Task objective -
Pull every line with "Would" from the data.

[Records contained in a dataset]
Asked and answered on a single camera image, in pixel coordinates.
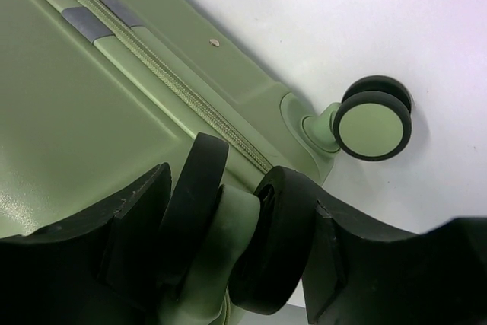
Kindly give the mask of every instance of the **white background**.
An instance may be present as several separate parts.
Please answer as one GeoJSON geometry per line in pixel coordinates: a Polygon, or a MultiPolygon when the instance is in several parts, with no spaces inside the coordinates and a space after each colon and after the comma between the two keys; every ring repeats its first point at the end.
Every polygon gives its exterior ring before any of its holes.
{"type": "Polygon", "coordinates": [[[332,194],[416,232],[487,215],[487,0],[193,1],[317,112],[366,75],[409,88],[409,147],[382,163],[341,154],[332,194]]]}

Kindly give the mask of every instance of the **suitcase shell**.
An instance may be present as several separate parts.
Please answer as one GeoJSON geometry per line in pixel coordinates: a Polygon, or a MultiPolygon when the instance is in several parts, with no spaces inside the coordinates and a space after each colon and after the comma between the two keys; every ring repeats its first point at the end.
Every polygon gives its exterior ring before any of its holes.
{"type": "Polygon", "coordinates": [[[333,152],[300,140],[312,113],[185,0],[0,9],[0,237],[79,212],[161,162],[177,180],[198,132],[229,141],[223,183],[245,190],[275,165],[318,183],[332,167],[333,152]]]}

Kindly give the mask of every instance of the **gray fabric tab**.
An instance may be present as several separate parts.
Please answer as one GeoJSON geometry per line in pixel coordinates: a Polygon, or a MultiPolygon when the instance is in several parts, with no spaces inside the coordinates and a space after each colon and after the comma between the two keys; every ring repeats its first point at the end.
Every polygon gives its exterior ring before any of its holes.
{"type": "Polygon", "coordinates": [[[62,16],[91,43],[101,37],[113,35],[113,32],[86,7],[65,9],[62,16]]]}
{"type": "Polygon", "coordinates": [[[143,26],[142,21],[119,0],[101,0],[112,13],[129,27],[143,26]]]}

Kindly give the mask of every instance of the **zipper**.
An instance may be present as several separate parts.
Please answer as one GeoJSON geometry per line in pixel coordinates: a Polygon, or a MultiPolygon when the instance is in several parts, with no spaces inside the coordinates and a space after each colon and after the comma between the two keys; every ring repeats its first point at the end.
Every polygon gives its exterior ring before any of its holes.
{"type": "Polygon", "coordinates": [[[261,172],[267,173],[272,164],[232,126],[207,100],[194,91],[173,72],[135,32],[123,23],[101,0],[76,0],[89,9],[115,35],[115,37],[149,70],[151,70],[189,108],[208,123],[227,142],[251,161],[261,172]]]}

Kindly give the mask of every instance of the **green suitcase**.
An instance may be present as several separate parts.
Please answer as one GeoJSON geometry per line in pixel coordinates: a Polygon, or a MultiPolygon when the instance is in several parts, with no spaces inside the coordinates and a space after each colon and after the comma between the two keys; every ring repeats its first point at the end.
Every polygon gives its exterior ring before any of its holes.
{"type": "Polygon", "coordinates": [[[274,166],[322,184],[340,148],[378,161],[409,141],[399,83],[359,81],[315,116],[184,0],[0,9],[0,237],[74,215],[162,162],[176,182],[200,132],[229,144],[222,183],[245,192],[274,166]]]}

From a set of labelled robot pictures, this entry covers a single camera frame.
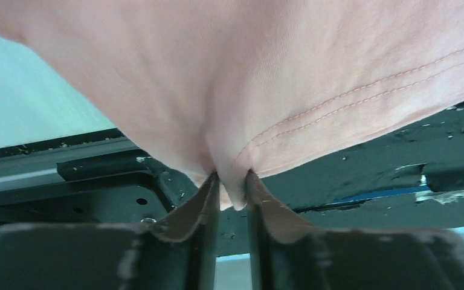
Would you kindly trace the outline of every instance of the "white wall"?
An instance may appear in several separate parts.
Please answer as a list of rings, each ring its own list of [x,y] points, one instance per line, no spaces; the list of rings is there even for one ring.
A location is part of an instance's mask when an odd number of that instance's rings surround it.
[[[0,38],[0,148],[113,127],[31,50]]]

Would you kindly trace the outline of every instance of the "screw hole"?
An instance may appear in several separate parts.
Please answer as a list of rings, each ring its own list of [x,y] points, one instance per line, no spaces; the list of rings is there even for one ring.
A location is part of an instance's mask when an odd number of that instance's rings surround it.
[[[72,209],[72,211],[75,212],[75,213],[84,213],[85,212],[85,210],[80,208],[80,207],[74,207]]]
[[[138,204],[141,204],[141,205],[146,205],[146,204],[149,203],[149,202],[148,202],[146,199],[144,199],[144,198],[138,198],[138,199],[136,199],[136,202],[137,202]]]
[[[155,224],[157,221],[152,219],[151,217],[145,217],[141,220],[141,222],[144,224]]]

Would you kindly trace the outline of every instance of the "screw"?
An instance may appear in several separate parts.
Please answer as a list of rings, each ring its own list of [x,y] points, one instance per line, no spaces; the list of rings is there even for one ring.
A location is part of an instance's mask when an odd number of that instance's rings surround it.
[[[150,217],[145,217],[144,219],[141,220],[141,222],[144,224],[155,224],[157,221]]]

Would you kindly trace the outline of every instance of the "white paint chip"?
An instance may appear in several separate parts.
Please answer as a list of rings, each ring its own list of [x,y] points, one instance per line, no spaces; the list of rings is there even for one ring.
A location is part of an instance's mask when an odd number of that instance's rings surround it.
[[[0,227],[0,233],[12,233],[15,231],[31,231],[36,227],[33,224],[11,224]]]
[[[125,251],[123,257],[118,263],[118,277],[123,280],[134,278],[134,262],[138,259],[139,252],[136,249]]]
[[[145,233],[148,230],[148,226],[141,223],[136,224],[124,224],[124,223],[110,223],[110,224],[97,224],[95,226],[99,230],[126,230],[132,231],[136,234]]]
[[[381,236],[379,237],[379,240],[381,242],[391,242],[392,241],[392,237],[391,236]]]
[[[415,193],[415,201],[417,202],[432,199],[442,205],[449,204],[451,202],[457,202],[460,198],[464,198],[464,190],[456,190],[454,192],[445,192],[439,194],[429,190]]]
[[[423,185],[428,185],[428,180],[426,178],[426,175],[421,175],[420,176],[420,185],[423,186]]]
[[[401,170],[401,169],[406,168],[406,167],[421,166],[421,165],[424,165],[424,164],[423,163],[416,163],[416,164],[403,165],[403,166],[399,166],[398,168],[396,168],[396,171]]]

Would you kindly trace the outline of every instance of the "pink fabric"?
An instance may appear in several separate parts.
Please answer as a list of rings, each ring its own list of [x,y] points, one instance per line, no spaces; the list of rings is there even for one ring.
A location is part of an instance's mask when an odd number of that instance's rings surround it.
[[[0,35],[167,166],[197,184],[216,169],[236,209],[250,168],[464,101],[464,0],[0,0]]]

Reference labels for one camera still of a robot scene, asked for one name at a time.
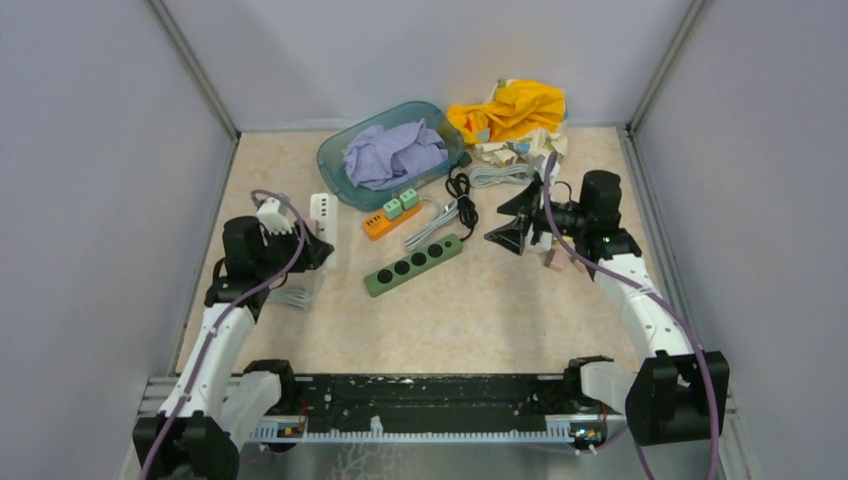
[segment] yellow cloth
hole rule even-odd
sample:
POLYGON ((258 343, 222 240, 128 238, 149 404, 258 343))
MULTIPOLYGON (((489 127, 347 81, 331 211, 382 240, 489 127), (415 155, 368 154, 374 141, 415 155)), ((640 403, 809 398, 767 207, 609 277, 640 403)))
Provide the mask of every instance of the yellow cloth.
POLYGON ((446 116, 466 145, 480 142, 476 133, 487 128, 490 142, 502 142, 538 127, 555 131, 565 117, 565 93, 535 80, 514 80, 498 86, 491 103, 452 105, 446 116))

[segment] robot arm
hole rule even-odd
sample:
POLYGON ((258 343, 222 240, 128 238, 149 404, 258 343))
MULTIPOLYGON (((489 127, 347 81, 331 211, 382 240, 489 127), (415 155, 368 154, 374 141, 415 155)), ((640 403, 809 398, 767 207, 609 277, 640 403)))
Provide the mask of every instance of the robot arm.
MULTIPOLYGON (((324 207, 331 200, 327 195, 314 195, 313 207, 315 197, 324 207)), ((316 210, 326 213, 327 208, 312 210, 319 233, 335 231, 335 225, 330 225, 334 217, 316 215, 316 210)), ((306 225, 302 230, 292 228, 284 214, 279 201, 269 199, 258 205, 256 216, 224 224, 224 258, 216 264, 206 292, 198 340, 158 414, 139 418, 133 430, 139 461, 144 463, 151 451, 155 452, 148 478, 170 475, 180 466, 213 480, 236 478, 238 452, 262 416, 275 406, 283 408, 294 401, 294 373, 286 361, 254 362, 244 375, 231 376, 270 290, 266 286, 234 308, 230 305, 267 283, 291 261, 300 231, 307 237, 289 273, 320 268, 333 253, 333 246, 306 225), (222 267, 226 267, 223 276, 222 267), (157 449, 154 443, 160 435, 164 441, 157 449)))
MULTIPOLYGON (((642 362, 638 373, 606 357, 575 359, 565 382, 575 395, 603 402, 624 412, 640 445, 681 442, 710 437, 709 411, 702 375, 693 347, 682 328, 652 299, 655 293, 633 237, 620 228, 621 179, 595 170, 583 177, 578 202, 551 202, 554 222, 574 239, 577 252, 592 262, 642 285, 633 288, 600 271, 589 275, 609 296, 642 362)), ((538 175, 521 194, 498 208, 515 219, 484 237, 521 255, 541 232, 550 232, 542 211, 542 179, 538 175)), ((724 420, 729 367, 720 352, 705 352, 707 370, 716 392, 719 426, 724 420)))

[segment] gray cable
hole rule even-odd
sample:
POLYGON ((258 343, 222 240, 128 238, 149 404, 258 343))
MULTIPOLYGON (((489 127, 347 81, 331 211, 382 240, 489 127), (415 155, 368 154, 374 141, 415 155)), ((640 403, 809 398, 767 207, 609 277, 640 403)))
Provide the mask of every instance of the gray cable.
POLYGON ((486 188, 499 183, 527 185, 533 179, 535 169, 526 163, 508 167, 490 167, 480 165, 471 169, 468 177, 474 188, 486 188))
POLYGON ((416 248, 420 247, 421 244, 424 243, 425 240, 427 240, 427 237, 433 234, 433 232, 452 222, 453 219, 456 218, 457 215, 459 215, 459 202, 457 202, 456 199, 453 199, 448 202, 448 204, 445 205, 444 208, 442 208, 438 204, 438 202, 436 202, 432 198, 422 197, 421 201, 430 202, 435 205, 436 215, 424 228, 418 230, 417 232, 407 237, 406 250, 408 252, 411 252, 416 248))

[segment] blue plastic basket
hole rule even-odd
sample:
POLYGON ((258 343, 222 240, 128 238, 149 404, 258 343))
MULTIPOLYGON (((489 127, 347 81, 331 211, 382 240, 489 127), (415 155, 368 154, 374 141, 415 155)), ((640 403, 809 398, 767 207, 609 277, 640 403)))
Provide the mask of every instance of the blue plastic basket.
POLYGON ((462 134, 453 128, 438 107, 427 102, 407 102, 328 138, 318 149, 318 169, 324 177, 324 183, 339 200, 357 210, 373 212, 396 194, 408 188, 420 188, 447 174, 464 149, 462 134), (344 152, 348 144, 372 125, 382 125, 388 130, 404 123, 417 122, 422 118, 427 122, 427 127, 438 132, 445 141, 447 160, 393 189, 375 191, 354 187, 344 169, 344 152))

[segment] purple cloth
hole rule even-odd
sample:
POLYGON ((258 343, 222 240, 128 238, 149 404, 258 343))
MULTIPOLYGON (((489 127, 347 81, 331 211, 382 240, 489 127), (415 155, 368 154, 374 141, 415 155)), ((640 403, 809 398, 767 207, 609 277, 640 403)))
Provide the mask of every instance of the purple cloth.
POLYGON ((386 130, 363 130, 345 150, 345 171, 354 186, 388 190, 448 158, 445 142, 421 119, 386 130))

Answer box -
Would you kindly trace the outline of every instance of the "white wall"?
Would you kindly trace the outline of every instance of the "screw hole"?
Would you kindly trace the outline of every instance of the "screw"?
Would you kindly trace the outline of every instance of the "white paint chip"?
Would you kindly trace the outline of every instance of the "pink fabric"?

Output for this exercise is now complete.